Soon, New Yorkers will see the Big Apple in a new light.

Mayor Michael Bloomberg and Transportation Commissioner Janette Sadik-Khan announced Thursday that work began to convert all of the city’s 250,000 streetlights with energy-efficient LED bulbs by 2017.

The upgrade is the largest LED retrofit project in the nation and will save the city $14 million a year and reduce New York’s carbon footprint by 30% in the next four years, according to the mayor.

“With roughly a quarter-million streetlights in our city, upgrading to more energy efficient lights is a large and necessary feat,” he said in a statement.

The city has already installed light-emitting diode bulbs on Manhattan’s FDR Drive, along Central Park’s pedestrian paths, on the lights that adorn the cables of the East River bridges and at Eastern Parkway’s pedestrian lights between Grand Army Plaza and Ralph Avenue in Brooklyn.

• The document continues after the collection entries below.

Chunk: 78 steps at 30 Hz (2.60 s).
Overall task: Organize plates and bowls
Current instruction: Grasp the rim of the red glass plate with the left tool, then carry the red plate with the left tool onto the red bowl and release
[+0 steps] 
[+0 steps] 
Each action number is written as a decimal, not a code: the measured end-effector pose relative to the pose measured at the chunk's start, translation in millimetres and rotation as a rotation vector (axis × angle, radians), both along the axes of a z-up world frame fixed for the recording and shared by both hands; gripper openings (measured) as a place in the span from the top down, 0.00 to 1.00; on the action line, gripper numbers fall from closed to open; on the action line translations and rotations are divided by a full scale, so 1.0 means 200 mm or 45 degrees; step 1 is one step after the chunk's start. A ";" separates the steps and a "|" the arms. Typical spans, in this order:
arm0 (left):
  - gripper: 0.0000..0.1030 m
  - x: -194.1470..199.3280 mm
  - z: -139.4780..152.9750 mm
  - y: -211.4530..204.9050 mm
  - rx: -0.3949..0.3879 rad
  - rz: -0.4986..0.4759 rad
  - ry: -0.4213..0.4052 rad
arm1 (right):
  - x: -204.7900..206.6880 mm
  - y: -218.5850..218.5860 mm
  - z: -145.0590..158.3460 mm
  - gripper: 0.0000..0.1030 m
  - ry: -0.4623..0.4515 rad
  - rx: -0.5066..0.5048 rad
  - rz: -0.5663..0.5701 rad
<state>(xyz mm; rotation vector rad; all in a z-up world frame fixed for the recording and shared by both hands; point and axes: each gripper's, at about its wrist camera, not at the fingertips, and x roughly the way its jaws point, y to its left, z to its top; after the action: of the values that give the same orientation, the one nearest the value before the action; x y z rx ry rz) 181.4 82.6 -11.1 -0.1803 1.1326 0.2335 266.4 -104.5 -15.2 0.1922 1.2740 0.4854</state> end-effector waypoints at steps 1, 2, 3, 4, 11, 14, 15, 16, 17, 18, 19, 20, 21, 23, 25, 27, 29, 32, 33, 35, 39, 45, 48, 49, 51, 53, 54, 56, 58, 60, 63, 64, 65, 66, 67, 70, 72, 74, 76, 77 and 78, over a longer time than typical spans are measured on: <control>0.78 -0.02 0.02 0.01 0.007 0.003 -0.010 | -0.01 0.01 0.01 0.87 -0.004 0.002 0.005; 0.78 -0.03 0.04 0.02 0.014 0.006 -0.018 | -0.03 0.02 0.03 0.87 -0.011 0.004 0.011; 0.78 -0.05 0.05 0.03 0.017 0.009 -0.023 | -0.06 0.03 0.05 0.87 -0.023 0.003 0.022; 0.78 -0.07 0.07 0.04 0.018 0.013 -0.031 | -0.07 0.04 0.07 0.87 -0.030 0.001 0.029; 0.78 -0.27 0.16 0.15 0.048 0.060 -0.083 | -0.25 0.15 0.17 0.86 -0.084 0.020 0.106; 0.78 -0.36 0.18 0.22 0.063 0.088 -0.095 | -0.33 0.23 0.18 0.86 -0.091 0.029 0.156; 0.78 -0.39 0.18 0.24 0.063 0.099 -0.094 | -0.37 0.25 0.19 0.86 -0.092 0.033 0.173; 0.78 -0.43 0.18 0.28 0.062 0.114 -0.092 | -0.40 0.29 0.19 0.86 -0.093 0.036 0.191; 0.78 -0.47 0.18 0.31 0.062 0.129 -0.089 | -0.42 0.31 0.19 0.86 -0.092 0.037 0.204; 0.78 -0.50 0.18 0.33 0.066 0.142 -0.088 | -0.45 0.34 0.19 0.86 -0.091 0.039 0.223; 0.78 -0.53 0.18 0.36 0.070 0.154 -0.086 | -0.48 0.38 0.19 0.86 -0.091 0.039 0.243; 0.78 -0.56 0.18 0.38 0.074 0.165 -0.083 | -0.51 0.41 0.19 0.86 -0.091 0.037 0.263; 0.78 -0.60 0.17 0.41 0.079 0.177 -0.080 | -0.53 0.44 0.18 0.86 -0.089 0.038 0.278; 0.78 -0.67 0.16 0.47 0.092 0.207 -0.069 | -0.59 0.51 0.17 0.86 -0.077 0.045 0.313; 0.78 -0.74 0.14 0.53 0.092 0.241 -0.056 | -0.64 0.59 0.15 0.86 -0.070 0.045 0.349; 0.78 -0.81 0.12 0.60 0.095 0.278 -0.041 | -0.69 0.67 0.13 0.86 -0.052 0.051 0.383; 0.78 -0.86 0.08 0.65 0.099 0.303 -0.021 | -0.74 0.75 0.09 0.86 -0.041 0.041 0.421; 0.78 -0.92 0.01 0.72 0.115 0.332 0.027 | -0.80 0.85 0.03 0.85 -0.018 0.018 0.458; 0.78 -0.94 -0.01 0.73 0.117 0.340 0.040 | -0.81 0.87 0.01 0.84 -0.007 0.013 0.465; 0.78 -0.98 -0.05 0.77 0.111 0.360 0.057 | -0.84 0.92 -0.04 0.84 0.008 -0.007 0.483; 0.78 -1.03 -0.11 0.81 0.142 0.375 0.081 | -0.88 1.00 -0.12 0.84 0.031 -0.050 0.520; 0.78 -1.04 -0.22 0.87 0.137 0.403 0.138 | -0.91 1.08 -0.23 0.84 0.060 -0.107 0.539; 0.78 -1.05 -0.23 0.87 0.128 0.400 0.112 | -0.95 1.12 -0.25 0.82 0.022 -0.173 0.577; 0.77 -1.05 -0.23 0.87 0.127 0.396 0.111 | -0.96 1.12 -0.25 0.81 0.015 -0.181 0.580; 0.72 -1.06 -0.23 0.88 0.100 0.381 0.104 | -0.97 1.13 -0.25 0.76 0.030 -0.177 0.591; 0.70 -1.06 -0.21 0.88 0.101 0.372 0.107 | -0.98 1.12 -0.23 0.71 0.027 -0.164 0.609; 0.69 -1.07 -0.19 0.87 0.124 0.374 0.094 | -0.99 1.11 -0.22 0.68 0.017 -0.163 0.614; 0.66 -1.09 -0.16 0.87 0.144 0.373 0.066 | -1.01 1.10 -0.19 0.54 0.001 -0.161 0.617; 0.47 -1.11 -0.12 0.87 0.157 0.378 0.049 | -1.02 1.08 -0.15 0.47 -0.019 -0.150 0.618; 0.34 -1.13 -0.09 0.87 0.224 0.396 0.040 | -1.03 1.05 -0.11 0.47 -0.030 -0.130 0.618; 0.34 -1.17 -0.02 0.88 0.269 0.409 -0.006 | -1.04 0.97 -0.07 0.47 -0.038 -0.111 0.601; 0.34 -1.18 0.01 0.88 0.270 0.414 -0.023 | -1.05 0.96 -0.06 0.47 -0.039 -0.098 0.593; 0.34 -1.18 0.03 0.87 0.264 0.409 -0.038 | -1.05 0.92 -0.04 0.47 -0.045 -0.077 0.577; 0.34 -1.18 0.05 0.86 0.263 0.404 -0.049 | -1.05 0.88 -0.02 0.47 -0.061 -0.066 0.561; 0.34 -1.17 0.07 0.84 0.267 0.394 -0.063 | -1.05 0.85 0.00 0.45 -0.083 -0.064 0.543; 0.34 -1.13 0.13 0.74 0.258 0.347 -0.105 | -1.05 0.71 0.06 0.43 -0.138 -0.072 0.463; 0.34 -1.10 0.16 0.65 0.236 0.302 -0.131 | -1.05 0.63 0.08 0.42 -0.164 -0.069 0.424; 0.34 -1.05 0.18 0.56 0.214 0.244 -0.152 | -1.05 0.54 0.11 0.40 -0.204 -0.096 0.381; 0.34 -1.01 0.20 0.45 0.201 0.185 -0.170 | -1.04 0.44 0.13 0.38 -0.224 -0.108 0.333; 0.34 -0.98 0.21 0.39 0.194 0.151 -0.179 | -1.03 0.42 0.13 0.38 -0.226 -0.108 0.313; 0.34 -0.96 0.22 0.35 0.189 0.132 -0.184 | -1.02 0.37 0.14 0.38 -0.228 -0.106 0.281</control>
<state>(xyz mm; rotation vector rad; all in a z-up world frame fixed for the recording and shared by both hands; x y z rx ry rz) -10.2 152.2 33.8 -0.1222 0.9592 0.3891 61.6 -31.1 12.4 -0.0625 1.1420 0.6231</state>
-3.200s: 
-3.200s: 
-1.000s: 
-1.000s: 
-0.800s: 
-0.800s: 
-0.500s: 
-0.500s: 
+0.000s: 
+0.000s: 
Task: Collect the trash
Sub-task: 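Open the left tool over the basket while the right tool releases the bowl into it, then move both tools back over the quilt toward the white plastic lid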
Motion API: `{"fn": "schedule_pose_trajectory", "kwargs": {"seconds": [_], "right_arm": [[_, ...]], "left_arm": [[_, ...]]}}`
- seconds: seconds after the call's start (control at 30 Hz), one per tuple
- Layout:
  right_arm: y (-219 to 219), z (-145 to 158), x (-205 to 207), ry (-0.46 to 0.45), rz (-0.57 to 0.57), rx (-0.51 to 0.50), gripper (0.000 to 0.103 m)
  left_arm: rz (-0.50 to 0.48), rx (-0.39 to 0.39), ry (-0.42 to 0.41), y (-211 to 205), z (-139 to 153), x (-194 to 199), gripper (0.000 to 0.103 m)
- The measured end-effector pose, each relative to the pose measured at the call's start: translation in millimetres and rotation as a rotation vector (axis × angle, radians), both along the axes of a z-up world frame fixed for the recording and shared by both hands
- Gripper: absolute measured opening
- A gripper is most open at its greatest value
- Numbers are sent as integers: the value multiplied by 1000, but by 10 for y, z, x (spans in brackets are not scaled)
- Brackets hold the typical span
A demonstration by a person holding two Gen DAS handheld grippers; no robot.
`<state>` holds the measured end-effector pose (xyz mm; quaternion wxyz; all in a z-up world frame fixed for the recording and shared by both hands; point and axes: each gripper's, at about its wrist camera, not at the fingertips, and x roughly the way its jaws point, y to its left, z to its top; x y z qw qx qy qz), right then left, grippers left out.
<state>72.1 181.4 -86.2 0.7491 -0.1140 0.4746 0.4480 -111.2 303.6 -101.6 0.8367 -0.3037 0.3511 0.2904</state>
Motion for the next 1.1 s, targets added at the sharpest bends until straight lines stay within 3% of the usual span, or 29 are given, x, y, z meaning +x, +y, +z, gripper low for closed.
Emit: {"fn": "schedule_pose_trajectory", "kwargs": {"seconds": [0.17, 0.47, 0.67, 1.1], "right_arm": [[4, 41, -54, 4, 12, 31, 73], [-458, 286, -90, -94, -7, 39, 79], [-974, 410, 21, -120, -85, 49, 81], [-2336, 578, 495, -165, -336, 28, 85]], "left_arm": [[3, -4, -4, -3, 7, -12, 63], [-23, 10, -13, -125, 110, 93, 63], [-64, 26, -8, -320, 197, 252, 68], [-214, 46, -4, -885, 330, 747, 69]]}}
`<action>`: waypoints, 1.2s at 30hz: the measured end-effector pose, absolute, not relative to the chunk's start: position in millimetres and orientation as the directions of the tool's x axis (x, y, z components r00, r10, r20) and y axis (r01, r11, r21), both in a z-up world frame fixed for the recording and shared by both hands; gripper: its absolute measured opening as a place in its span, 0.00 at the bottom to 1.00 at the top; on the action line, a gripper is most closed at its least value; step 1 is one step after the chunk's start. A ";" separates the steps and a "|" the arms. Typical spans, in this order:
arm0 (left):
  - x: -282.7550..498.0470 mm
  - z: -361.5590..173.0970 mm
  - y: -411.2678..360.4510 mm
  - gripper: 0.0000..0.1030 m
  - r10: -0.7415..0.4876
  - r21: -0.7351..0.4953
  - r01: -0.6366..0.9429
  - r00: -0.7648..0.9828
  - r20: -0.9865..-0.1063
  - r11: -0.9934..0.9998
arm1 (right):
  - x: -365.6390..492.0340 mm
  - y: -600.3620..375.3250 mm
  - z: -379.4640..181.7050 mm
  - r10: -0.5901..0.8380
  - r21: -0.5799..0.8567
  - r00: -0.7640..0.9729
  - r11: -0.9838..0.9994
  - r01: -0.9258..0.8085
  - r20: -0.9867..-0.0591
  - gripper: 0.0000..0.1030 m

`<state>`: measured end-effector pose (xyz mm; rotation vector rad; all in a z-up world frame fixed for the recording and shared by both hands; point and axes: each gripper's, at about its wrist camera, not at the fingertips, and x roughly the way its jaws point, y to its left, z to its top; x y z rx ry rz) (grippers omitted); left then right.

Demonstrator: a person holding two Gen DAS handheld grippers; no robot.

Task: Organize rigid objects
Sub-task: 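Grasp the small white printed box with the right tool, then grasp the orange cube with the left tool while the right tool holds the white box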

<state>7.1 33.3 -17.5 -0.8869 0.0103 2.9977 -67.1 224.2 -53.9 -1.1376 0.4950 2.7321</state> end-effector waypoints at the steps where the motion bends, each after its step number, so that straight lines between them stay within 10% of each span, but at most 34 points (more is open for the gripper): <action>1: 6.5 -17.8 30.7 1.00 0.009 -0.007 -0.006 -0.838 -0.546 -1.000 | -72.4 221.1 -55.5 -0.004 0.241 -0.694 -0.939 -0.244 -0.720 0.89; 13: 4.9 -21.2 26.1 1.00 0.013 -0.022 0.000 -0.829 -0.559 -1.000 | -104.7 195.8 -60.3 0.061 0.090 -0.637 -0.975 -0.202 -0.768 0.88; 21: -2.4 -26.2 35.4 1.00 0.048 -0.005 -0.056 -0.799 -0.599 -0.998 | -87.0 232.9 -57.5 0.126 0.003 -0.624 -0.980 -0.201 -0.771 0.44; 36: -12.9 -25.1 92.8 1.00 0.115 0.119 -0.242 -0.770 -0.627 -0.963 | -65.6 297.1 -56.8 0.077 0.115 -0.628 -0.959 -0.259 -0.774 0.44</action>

David J. Burney, commissioner of the New York City Department of Design and Construction, said the Brooklyn location was the perfect place to roll out the LED lights.

“This project ... brought new median plazas, bike and pedestrian paths, water and sewer mains, and landscaping to one of Brooklyn’s most well-traveled roadways,” he said in a statement.

The city will install the remaining lights in three phases that will replace 80,000 lights at a time throughout the five boroughs.

The $100 million project will be paid through the city’s Accelerated Conservation and Efficiency initiative, which aims to fast-track green infrastructure programs.